Stored data:
----

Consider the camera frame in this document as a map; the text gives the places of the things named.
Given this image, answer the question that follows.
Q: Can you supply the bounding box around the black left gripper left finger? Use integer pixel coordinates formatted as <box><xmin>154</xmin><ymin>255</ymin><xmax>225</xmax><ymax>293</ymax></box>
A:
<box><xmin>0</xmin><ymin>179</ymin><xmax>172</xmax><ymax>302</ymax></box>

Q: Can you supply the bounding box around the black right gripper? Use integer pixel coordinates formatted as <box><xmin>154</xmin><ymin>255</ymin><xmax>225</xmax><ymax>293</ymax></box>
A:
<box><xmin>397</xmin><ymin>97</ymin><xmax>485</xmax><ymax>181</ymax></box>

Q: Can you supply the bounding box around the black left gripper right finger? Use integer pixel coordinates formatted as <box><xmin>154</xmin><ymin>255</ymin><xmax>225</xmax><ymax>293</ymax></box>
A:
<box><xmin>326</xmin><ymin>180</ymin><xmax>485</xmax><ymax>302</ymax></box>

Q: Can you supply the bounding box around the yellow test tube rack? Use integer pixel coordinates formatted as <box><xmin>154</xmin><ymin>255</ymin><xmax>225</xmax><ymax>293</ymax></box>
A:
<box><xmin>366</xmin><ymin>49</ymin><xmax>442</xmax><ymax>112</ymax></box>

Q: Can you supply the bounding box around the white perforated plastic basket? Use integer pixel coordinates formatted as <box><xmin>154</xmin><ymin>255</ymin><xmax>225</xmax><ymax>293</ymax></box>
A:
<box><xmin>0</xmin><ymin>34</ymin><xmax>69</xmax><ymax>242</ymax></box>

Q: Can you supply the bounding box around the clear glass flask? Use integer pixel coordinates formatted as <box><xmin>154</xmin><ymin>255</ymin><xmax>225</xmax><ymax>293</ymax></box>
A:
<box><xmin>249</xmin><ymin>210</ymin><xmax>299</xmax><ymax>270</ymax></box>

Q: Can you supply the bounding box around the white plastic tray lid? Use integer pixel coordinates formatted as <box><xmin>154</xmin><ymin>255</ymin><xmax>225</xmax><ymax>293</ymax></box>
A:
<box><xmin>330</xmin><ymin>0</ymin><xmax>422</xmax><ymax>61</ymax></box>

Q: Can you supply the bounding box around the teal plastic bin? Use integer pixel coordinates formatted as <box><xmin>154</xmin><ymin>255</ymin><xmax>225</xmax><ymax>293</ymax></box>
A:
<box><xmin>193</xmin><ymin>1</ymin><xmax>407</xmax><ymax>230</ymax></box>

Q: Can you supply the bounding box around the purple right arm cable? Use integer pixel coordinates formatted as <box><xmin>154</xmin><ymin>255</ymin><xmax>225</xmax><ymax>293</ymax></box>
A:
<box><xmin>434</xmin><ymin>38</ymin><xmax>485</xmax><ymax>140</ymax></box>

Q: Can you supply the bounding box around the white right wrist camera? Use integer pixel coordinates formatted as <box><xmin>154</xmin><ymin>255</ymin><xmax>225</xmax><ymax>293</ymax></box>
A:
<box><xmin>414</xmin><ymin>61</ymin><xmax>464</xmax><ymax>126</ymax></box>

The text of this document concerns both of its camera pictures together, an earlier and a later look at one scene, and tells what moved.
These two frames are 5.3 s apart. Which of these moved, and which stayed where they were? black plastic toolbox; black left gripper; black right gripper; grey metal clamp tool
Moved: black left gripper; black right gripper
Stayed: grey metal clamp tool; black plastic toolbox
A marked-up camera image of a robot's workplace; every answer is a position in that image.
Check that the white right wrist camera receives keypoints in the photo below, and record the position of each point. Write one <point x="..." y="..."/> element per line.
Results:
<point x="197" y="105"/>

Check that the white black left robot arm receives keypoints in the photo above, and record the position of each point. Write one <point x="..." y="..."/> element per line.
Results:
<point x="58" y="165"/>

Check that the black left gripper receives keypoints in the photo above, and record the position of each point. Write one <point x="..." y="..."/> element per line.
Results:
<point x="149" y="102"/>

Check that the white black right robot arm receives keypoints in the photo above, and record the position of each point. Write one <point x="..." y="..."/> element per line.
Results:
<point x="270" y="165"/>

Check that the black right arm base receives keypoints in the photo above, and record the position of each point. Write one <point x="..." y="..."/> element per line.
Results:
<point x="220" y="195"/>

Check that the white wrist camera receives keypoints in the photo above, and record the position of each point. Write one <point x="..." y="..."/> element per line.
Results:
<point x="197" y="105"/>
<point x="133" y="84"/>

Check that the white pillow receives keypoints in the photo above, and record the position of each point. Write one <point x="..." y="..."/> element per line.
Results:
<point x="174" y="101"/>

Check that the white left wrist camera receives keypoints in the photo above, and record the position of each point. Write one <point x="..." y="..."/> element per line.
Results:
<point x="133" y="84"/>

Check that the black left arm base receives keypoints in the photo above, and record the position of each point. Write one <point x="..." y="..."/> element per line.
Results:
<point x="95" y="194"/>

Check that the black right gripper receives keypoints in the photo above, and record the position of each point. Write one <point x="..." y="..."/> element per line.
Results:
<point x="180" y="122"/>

----

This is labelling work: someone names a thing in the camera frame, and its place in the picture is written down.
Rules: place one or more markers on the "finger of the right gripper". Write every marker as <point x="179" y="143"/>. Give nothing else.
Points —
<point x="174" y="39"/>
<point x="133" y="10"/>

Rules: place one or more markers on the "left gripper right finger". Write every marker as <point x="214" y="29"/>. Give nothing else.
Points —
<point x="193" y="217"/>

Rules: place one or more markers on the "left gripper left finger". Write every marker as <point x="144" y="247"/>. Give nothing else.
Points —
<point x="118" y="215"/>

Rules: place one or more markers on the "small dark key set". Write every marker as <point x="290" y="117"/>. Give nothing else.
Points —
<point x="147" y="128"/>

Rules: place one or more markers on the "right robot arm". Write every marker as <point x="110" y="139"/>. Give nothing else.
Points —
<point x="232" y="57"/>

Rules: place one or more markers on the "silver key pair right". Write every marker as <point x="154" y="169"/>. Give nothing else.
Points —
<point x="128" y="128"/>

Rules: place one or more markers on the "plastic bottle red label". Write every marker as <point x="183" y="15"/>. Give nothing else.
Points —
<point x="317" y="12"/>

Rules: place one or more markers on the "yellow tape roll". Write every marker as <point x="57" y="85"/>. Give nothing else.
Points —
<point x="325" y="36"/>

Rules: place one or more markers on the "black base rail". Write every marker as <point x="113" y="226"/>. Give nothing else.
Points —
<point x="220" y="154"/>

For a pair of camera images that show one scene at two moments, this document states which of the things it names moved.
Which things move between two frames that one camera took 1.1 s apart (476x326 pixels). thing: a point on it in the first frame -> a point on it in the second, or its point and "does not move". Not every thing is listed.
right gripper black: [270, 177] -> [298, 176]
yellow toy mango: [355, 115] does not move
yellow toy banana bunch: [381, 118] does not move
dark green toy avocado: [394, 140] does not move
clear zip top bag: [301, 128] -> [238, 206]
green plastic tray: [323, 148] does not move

----

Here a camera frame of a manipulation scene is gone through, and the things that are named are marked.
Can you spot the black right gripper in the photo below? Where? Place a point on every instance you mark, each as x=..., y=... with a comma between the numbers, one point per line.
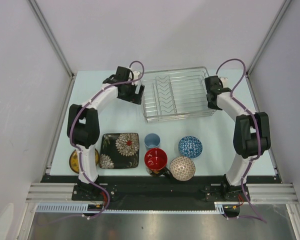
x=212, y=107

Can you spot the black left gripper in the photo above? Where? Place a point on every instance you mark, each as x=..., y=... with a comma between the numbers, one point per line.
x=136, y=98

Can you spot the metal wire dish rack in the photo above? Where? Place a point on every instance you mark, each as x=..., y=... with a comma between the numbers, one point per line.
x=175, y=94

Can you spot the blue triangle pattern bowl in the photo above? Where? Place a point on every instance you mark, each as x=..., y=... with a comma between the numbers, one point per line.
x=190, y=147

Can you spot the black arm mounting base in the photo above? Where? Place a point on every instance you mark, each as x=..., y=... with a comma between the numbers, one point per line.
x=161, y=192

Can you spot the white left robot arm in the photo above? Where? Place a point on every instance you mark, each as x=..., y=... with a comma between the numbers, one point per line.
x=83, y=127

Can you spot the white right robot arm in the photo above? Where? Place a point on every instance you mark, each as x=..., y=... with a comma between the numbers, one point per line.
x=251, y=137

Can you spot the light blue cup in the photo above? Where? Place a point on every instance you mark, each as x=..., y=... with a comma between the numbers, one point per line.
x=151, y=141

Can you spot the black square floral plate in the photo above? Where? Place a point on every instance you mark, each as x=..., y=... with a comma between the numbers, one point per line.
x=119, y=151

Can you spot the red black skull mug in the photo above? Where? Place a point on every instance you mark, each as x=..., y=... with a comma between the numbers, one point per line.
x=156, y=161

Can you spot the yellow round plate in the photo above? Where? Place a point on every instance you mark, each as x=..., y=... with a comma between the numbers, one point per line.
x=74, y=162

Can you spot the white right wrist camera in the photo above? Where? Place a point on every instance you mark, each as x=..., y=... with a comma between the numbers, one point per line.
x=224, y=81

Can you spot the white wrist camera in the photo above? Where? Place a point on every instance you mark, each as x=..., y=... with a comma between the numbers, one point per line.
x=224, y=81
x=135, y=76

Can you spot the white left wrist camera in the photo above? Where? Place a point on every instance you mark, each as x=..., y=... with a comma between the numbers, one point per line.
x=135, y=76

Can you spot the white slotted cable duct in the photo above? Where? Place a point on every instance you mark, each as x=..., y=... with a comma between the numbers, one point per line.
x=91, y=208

----

→ **Requirement**:
Only lines of the data holding the word "dark" go in the answer. Please copy each of them.

→ **Response to this exercise**:
Rules: place one or more markers on the "small dark key set". Write every marker as <point x="290" y="117"/>. Give nothing else.
dark green toy avocado: [394, 140] does not move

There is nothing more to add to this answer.